> **WHAT THE TASK REQUIRES**:
Print out the full material below, exact in every line, with no images included.
-- -- --
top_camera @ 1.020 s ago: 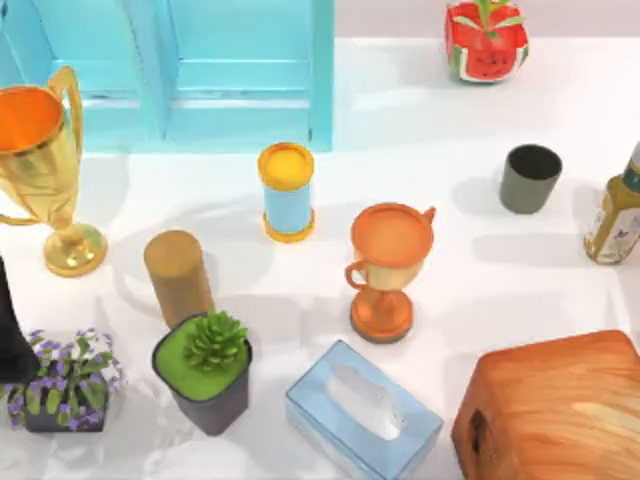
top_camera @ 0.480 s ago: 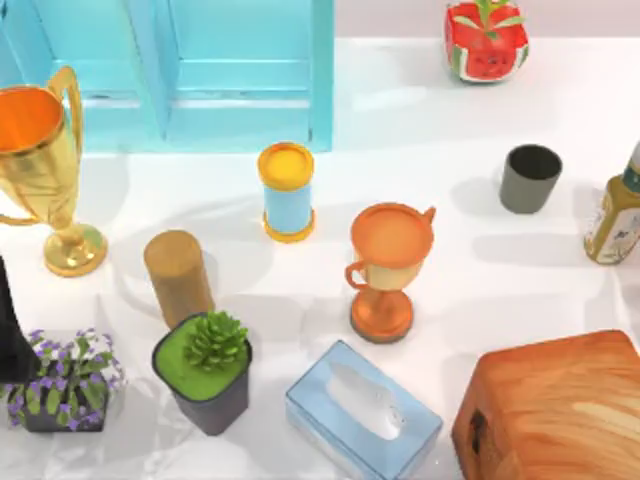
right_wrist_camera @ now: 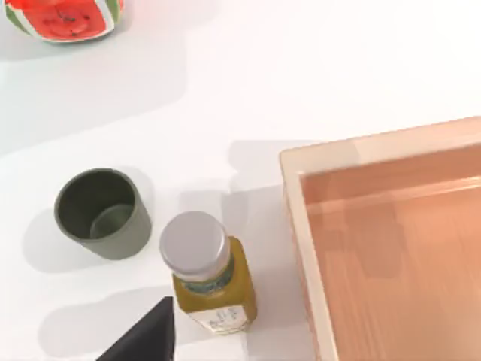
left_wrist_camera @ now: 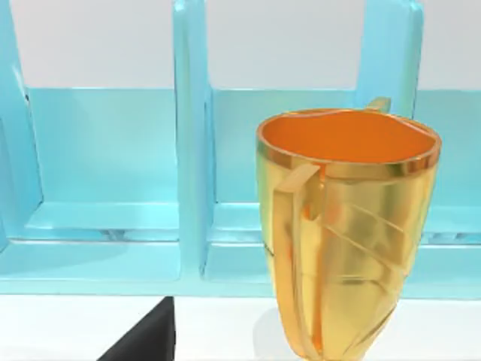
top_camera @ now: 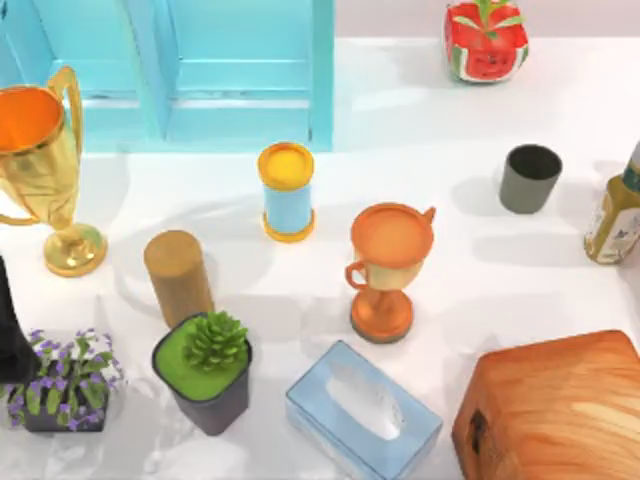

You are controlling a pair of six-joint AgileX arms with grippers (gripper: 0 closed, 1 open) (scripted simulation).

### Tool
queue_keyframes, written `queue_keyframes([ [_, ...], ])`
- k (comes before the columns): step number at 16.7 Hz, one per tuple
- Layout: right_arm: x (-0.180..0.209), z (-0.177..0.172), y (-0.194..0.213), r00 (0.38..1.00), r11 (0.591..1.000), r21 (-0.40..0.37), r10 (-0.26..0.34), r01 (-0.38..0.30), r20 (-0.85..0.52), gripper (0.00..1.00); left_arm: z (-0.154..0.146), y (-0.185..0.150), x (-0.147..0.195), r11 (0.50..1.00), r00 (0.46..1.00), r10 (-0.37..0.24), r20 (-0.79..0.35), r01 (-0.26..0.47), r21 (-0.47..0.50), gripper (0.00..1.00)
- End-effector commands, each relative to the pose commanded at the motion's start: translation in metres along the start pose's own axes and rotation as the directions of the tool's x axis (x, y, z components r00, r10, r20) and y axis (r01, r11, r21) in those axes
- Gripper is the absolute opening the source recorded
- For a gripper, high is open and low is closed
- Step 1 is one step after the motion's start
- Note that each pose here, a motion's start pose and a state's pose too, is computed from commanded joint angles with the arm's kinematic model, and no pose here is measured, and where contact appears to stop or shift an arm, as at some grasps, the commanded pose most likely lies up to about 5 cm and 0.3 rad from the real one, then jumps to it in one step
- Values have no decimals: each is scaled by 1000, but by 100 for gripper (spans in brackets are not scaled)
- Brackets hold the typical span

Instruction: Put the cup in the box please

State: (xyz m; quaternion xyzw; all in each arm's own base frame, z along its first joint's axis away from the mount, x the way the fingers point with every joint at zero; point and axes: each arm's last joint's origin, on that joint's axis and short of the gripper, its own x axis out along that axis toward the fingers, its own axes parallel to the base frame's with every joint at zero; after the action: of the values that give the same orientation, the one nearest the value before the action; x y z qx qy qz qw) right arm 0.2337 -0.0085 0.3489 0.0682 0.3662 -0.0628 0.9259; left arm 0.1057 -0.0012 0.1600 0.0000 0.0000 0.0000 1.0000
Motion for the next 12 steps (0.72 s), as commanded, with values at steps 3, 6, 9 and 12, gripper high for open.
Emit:
queue_keyframes([
  [3, 53, 47, 19, 970, 999, -11, -34, 33, -241, 100, 0, 0, 0, 1000, 1000, 0, 0, 0, 0, 100],
  [6, 117, 67, 46, 893, 998, -48, -64, 47, -445, 100, 0, 0, 0, 1000, 1000, 0, 0, 0, 0, 100],
  [9, 167, 71, 79, 825, 995, -89, -83, 40, -559, 100, 0, 0, 0, 1000, 1000, 0, 0, 0, 0, 100],
  [12, 200, 68, 113, 788, 993, -121, -85, 14, -610, 100, 0, 0, 0, 1000, 1000, 0, 0, 0, 0, 100],
])
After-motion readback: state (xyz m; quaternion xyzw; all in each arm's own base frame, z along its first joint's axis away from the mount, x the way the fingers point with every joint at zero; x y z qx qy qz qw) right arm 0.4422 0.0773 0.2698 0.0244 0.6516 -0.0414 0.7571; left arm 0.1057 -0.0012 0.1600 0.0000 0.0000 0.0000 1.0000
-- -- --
> **TASK RESULT**:
top_camera @ 1.020 s ago: 
top_camera @ 0.480 s ago: 
right_wrist_camera @ now: 
left_wrist_camera @ now: 
top_camera @ now: 

You are controlling a pair of six-joint AgileX arms with grippers (gripper: 0 closed, 1 open) (scripted simulation).

### Tool
queue_keyframes, written `queue_keyframes([ [_, ...], ])`
- k (comes before the columns): step number at 16.7 Hz, one per tuple
- Layout: right_arm: x (-0.180..0.209), z (-0.177..0.172), y (-0.194..0.213), r00 (0.38..1.00), r11 (0.591..1.000), r21 (-0.40..0.37), r10 (-0.26..0.34), r01 (-0.38..0.30), r20 (-0.85..0.52), gripper (0.00..1.00); left_arm: z (-0.154..0.146), y (-0.185..0.150), x (-0.147..0.195), r11 (0.50..1.00), r00 (0.46..1.00), r10 (-0.37..0.24), r20 (-0.79..0.35), r01 (-0.26..0.47), r21 (-0.47..0.50), gripper (0.00..1.00)
- End-effector commands, each relative to the pose commanded at the motion's start: translation in metres along the start pose's own axes and rotation as the directions of the tool's x axis (x, y, z components r00, r10, r20) and y axis (r01, r11, r21) in those axes
- Gripper is the absolute opening the source recorded
- For a gripper, high is open and low is closed
- Step 1 is one step after the motion's start
- Note that each pose here, a motion's start pose and a state's pose too, is computed from commanded joint angles with the arm's kinematic model, and no pose here is measured, and where contact appears to stop or shift an arm, as at some grasps, the commanded pose most likely lies up to about 5 cm and 0.3 rad from the real one, then jumps to it in one step
- Values have no decimals: each is scaled by 1000, but by 100 for gripper (spans in brackets are not scaled)
- Brackets hold the typical span

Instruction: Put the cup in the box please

State: (xyz m; quaternion xyzw; all in each arm's own base frame, z along its first joint's axis away from the mount, x the way the fingers point with every joint at zero; point and axes: each arm's last joint's origin, on that joint's axis and short of the gripper, its own x axis out along that axis toward the fingers, its own axes parallel to the base frame's with every joint at zero; after the action: of the values that give the same orientation, the one nearest the value before the action; x y z qx qy qz qw) right arm 0.2337 -0.0085 0.3489 0.0682 0.3662 -0.0628 0.9259; left arm 0.1057 -0.0012 0.1600 0.0000 0.0000 0.0000 1.0000
Motion for the next 12 steps (0.72 s), as commanded, with values at steps 3, 6, 9 and 12, gripper high for open.
Emit:
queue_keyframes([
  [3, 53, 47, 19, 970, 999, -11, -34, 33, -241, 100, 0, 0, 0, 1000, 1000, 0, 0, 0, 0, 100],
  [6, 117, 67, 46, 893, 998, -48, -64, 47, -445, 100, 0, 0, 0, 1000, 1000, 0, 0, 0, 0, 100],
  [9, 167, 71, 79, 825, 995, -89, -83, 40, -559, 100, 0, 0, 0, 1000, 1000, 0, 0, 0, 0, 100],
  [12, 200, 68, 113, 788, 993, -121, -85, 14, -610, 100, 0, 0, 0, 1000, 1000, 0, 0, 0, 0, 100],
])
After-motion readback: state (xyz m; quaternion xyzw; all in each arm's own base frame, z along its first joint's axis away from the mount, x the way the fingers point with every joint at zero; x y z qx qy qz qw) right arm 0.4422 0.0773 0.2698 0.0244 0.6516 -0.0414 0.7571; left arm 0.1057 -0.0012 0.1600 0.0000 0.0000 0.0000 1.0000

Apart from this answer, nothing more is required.